*What the exercise asks*.
For the data that follows, report how many lines include the string "rule", and write the number alone.

*Dataset records*.
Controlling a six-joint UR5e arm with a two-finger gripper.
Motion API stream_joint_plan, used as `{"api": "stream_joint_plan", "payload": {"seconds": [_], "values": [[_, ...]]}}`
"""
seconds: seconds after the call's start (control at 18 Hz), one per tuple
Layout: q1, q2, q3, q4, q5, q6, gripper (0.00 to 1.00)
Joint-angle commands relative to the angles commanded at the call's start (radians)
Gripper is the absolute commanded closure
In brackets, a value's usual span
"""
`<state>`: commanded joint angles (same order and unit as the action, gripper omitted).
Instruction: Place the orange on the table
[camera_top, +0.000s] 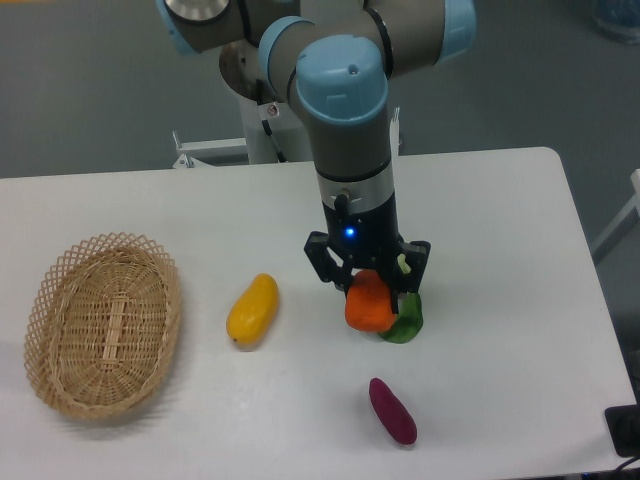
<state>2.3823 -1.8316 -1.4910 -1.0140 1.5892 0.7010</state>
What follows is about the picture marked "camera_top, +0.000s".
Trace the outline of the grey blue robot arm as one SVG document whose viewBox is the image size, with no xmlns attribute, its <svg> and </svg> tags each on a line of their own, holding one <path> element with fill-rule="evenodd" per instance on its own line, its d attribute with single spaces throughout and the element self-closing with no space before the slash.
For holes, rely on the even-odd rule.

*Task output*.
2